ABOUT THIS TASK: Return the run of lines below that opens with the line containing "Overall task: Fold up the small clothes" and closes with the line containing "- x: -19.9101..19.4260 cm", keeping each one exact.

(Records drawn from a dataset)
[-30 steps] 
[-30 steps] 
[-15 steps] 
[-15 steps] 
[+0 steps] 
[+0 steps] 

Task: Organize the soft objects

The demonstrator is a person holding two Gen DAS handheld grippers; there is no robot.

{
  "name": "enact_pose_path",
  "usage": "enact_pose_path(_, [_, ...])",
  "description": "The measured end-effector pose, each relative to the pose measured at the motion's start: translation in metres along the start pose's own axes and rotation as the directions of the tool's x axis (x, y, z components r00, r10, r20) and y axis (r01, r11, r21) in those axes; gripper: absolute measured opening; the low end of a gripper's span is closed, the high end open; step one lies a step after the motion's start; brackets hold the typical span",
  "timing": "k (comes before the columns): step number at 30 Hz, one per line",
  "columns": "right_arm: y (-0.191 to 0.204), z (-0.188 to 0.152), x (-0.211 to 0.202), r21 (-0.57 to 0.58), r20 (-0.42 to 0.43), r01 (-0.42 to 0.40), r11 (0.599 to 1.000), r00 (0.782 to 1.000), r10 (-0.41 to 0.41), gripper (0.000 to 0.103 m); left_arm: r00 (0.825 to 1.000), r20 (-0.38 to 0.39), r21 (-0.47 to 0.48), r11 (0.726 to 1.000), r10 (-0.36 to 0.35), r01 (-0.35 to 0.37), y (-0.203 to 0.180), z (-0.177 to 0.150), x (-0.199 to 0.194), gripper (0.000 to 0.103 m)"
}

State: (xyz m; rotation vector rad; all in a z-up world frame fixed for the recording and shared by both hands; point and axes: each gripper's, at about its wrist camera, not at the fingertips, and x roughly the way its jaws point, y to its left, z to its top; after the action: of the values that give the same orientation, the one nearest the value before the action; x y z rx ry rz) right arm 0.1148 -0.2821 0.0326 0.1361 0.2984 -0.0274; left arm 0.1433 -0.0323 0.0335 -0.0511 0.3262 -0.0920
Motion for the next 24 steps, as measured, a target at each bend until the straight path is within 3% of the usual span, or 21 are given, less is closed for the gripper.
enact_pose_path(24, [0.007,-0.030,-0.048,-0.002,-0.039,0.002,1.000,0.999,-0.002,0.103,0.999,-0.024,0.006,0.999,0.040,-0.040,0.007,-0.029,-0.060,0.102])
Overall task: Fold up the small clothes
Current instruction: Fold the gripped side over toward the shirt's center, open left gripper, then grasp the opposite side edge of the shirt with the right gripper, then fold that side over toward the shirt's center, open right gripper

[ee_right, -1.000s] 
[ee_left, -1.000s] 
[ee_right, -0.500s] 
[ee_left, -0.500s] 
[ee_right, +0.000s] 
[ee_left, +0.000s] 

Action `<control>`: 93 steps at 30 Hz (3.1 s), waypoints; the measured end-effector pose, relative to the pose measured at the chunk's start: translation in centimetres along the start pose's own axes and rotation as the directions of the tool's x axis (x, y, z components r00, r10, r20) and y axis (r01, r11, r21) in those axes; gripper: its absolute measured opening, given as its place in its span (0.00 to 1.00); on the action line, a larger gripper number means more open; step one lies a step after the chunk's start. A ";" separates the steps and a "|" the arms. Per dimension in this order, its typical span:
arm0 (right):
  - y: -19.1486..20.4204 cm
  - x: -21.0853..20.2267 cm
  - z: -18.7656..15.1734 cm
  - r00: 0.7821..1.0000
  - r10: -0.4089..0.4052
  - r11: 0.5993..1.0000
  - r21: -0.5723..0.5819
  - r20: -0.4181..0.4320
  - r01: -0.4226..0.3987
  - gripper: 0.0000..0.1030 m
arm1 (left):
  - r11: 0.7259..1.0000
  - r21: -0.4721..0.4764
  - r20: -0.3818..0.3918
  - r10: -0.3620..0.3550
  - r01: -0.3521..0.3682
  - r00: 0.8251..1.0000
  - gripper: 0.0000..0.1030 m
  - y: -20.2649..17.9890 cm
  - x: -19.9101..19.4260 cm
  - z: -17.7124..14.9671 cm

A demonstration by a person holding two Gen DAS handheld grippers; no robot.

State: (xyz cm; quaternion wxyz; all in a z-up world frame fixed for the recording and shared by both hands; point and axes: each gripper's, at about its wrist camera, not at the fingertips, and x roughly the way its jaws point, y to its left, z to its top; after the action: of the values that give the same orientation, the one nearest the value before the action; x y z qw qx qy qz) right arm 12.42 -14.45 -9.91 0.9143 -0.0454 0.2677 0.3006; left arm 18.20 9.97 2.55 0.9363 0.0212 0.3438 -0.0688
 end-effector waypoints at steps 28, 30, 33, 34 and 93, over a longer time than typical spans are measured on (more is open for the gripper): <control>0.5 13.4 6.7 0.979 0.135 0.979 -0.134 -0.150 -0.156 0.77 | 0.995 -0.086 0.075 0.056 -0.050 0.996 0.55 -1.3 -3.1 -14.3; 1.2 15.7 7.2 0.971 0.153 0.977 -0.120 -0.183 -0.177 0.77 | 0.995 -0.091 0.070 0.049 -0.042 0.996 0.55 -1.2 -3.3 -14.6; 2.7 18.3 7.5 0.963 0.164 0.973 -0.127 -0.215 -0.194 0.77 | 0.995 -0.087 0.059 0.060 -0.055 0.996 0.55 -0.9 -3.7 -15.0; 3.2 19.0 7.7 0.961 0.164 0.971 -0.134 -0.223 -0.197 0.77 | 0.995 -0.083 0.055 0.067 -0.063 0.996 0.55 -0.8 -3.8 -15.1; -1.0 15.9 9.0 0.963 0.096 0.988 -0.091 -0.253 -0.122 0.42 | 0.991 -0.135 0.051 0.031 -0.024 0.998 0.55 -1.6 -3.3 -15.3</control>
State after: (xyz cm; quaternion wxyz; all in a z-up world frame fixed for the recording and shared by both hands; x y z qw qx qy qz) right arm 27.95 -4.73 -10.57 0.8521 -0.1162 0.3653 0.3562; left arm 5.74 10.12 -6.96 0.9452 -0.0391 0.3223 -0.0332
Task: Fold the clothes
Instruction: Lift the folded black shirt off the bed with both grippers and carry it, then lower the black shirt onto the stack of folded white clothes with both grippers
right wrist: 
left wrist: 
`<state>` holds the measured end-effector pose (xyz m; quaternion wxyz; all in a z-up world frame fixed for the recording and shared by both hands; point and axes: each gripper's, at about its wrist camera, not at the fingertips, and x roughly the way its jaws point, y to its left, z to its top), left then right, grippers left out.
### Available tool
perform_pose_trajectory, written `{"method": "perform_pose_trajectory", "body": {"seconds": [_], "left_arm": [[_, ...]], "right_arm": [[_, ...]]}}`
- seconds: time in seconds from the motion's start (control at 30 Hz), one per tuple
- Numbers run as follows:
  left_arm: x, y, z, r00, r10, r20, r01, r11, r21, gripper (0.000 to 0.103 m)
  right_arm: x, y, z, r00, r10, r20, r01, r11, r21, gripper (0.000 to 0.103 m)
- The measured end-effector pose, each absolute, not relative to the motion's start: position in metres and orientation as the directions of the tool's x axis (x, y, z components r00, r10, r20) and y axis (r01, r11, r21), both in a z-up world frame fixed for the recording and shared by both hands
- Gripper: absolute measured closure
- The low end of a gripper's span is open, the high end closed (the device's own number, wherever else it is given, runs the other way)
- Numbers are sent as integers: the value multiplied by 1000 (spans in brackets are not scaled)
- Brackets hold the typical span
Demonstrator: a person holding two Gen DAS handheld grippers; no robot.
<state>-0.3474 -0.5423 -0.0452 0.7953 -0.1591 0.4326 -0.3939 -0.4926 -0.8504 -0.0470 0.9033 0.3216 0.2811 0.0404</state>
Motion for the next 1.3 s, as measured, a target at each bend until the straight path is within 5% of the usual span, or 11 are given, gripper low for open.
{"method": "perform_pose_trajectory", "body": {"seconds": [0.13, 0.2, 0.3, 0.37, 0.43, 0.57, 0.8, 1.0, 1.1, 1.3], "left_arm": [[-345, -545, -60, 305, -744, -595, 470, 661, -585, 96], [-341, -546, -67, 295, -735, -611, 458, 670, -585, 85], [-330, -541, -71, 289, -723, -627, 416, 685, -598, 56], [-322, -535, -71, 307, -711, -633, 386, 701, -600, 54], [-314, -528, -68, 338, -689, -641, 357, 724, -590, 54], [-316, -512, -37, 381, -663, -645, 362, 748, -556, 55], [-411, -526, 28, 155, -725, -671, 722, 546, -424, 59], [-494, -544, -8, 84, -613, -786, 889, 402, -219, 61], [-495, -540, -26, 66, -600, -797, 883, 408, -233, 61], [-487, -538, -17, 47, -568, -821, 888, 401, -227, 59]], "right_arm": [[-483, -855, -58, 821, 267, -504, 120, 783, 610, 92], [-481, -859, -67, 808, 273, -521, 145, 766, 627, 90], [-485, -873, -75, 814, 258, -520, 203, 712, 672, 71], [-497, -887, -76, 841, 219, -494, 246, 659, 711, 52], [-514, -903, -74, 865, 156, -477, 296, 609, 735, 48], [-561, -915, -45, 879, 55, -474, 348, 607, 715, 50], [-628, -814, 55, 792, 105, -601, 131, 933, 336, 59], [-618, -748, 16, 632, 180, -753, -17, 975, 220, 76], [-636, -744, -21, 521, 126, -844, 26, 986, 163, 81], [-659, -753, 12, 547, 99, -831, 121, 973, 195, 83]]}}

THE COMPLETED TASK:
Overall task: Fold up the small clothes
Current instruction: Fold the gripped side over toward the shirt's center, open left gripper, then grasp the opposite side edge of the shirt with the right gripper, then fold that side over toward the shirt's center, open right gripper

[ee_right, -1.000s] 
[ee_left, -1.000s] 
[ee_right, -0.500s] 
[ee_left, -0.500s] 
[ee_right, +0.000s] 
[ee_left, +0.000s] 

Action `<control>`: 93 steps at 30 Hz (3.1 s), waypoints; the measured end-effector pose, relative to the pose measured at the chunk's start: translation in centimetres along the start pose's own axes and rotation as the directions of the tool's x axis (x, y, z components r00, r10, r20) and y axis (r01, r11, r21) in those axes; gripper: its absolute measured opening, given as its place in its span (0.00 to 1.00); on the action line, a larger gripper number means more open; step one lies a step after the chunk's start. A ";" separates the steps and a "|" the arms. Per dimension in this order, its typical span:
arm0 (right):
  - y: -19.1486..20.4204 cm
  - x: -21.0853..20.2267 cm
  - z: -18.7656..15.1734 cm
  - r00: 0.7821..1.0000
  - r10: -0.4089..0.4052
  - r11: 0.5993..1.0000
  - r21: -0.5723..0.5819
  - r20: -0.4181..0.4320
  - r01: -0.4226..0.3987
  - gripper: 0.0000..0.1030 m
arm1 (left):
  - r11: 0.7259..1.0000
  - r21: -0.4721..0.4764
  - r20: -0.3818..0.3918
  - r10: -0.3620..0.3550
  - r01: -0.3521..0.3682
  - r00: 0.8251..1.0000
  - gripper: 0.0000..0.1030 m
  - y: -20.2649..17.9890 cm
  - x: -19.9101..19.4260 cm

No further output remains.